Exercise inputs —
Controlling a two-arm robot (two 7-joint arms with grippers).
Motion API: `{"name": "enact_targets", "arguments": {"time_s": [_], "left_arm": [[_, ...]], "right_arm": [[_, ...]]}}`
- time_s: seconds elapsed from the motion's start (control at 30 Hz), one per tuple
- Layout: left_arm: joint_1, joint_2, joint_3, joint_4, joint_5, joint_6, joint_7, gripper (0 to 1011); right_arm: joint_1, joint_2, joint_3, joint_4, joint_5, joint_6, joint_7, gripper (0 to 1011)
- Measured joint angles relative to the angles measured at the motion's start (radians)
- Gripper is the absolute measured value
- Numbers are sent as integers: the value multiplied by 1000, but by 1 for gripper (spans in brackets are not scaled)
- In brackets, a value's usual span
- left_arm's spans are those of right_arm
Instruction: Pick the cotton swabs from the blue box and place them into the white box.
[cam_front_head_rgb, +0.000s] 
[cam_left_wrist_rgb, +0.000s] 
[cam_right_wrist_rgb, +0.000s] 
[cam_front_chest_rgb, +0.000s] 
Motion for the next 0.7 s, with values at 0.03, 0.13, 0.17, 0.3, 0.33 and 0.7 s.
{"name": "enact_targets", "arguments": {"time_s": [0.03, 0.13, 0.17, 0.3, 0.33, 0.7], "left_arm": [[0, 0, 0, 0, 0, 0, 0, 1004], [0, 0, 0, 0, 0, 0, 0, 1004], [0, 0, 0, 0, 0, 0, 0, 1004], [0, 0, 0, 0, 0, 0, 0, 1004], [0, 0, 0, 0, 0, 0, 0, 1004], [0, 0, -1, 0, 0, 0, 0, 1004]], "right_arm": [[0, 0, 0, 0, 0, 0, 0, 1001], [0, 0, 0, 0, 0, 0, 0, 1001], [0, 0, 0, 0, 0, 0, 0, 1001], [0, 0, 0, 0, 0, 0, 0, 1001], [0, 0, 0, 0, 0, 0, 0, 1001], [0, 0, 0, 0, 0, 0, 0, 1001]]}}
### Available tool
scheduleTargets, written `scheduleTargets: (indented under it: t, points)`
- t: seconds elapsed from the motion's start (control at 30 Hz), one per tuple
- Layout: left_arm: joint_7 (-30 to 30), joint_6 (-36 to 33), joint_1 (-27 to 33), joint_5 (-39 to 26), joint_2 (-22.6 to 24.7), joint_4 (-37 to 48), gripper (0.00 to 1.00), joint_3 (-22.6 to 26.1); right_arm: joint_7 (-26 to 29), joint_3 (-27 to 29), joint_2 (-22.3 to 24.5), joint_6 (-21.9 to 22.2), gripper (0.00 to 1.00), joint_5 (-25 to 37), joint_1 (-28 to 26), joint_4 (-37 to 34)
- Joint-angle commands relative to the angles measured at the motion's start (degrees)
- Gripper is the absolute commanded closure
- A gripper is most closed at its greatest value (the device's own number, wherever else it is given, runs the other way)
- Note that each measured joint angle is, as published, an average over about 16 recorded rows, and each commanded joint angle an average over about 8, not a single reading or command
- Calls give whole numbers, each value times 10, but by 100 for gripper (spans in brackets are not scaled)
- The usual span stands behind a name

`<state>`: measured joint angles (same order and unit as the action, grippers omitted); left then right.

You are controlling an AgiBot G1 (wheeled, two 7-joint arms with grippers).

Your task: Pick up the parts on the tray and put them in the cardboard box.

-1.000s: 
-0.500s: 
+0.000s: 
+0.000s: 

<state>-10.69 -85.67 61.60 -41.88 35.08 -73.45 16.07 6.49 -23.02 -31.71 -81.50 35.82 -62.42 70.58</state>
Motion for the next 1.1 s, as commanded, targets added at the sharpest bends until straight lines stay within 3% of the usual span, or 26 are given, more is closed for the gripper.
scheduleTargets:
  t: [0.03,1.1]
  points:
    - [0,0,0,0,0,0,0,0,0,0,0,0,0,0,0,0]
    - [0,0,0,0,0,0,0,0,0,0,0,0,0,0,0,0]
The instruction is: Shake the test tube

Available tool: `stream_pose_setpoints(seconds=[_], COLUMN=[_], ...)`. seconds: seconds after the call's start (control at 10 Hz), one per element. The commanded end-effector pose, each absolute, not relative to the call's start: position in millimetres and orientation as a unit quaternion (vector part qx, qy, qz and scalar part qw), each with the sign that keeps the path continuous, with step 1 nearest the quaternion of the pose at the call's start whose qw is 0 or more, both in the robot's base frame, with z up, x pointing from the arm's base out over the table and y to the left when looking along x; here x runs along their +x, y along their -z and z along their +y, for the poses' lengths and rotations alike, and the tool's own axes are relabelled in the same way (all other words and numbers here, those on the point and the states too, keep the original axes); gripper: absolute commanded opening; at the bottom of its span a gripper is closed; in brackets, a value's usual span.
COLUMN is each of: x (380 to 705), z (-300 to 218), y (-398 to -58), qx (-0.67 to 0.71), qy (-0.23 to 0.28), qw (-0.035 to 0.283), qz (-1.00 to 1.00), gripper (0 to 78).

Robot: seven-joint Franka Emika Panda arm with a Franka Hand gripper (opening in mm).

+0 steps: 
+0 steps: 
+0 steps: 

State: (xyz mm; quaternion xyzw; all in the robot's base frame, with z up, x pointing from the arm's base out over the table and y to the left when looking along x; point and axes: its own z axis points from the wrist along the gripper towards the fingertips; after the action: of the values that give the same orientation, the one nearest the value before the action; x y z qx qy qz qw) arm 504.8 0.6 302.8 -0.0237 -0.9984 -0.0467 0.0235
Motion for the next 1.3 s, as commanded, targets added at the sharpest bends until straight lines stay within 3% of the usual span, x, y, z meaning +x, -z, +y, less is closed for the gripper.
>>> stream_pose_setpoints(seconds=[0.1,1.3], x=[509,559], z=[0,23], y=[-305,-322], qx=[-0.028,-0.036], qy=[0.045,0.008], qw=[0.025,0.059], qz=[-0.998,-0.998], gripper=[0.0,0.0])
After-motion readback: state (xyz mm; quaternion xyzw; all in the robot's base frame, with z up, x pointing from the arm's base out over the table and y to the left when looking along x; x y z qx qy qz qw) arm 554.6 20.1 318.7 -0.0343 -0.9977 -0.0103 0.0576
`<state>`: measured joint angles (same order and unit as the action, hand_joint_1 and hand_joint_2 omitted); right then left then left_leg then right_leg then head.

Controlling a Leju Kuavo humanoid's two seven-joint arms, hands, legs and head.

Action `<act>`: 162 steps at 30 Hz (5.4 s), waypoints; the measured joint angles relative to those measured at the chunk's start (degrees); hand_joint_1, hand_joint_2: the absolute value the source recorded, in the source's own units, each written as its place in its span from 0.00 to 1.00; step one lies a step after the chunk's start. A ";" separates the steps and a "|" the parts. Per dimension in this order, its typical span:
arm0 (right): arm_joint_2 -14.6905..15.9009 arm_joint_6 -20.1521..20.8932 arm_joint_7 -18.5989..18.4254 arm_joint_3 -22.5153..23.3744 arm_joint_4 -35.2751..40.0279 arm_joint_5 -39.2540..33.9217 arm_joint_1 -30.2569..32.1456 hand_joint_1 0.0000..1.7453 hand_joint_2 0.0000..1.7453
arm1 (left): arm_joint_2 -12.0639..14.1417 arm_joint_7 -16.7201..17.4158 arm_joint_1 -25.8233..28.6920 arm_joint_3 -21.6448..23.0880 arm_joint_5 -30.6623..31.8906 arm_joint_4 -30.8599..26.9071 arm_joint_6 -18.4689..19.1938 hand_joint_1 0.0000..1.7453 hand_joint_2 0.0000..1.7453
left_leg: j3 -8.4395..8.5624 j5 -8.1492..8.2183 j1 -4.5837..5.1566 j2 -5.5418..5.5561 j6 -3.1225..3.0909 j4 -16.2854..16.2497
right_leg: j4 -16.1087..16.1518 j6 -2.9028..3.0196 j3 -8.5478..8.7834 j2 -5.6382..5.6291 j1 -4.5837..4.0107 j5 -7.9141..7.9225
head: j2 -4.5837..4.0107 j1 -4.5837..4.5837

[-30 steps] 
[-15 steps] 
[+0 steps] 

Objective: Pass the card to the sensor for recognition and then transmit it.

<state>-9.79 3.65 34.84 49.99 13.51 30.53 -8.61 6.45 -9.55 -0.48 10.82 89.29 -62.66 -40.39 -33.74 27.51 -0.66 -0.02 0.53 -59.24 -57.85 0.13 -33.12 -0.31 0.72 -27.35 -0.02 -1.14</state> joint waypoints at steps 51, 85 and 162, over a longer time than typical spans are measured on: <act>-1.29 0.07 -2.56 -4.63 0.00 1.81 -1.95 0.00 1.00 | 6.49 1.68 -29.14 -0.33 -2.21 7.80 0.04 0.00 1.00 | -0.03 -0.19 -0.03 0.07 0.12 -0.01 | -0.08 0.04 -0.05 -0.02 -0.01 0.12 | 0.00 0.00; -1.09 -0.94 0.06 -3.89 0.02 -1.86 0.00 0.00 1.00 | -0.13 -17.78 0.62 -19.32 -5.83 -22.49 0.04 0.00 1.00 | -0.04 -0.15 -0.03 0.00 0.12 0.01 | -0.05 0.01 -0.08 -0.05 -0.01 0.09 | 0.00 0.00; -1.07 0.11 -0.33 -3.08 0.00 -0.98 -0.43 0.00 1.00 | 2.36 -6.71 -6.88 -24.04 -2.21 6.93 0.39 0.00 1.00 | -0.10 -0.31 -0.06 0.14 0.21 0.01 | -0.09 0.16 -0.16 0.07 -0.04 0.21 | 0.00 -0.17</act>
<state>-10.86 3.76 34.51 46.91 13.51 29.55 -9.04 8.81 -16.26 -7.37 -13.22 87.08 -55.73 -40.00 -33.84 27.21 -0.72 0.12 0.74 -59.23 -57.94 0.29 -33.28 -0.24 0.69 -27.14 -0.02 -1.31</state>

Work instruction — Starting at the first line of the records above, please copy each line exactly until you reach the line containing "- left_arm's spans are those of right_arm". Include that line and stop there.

Solution —
Controlling a two-arm robot (two 7-joint arms with grippers).
Motion API: `{"name": "enact_targets", "arguments": {"time_s": [_], "left_arm": [[_, ...]], "right_arm": [[_, ...]]}}`
- time_s: seconds elapsed from the motion's start (control at 30 Hz), one per tuple
- Layout: left_arm: joint_1, joint_2, joint_3, joint_4, joint_5, joint_6, joint_7, gripper (0 to 1011); right_arm: joint_1, joint_2, joint_3, joint_4, joint_5, joint_6, joint_7, gripper (0 to 1011)
- Measured joint angles relative to the angles measured at the motion's start (radians)
- Gripper is the absolute measured value
- Numbers are sent as integers: the value multiplied by 1000, but by 1 for gripper (spans in brackets are not scaled)
- In brackets, a value's usual span
- left_arm's spans are those of right_arm

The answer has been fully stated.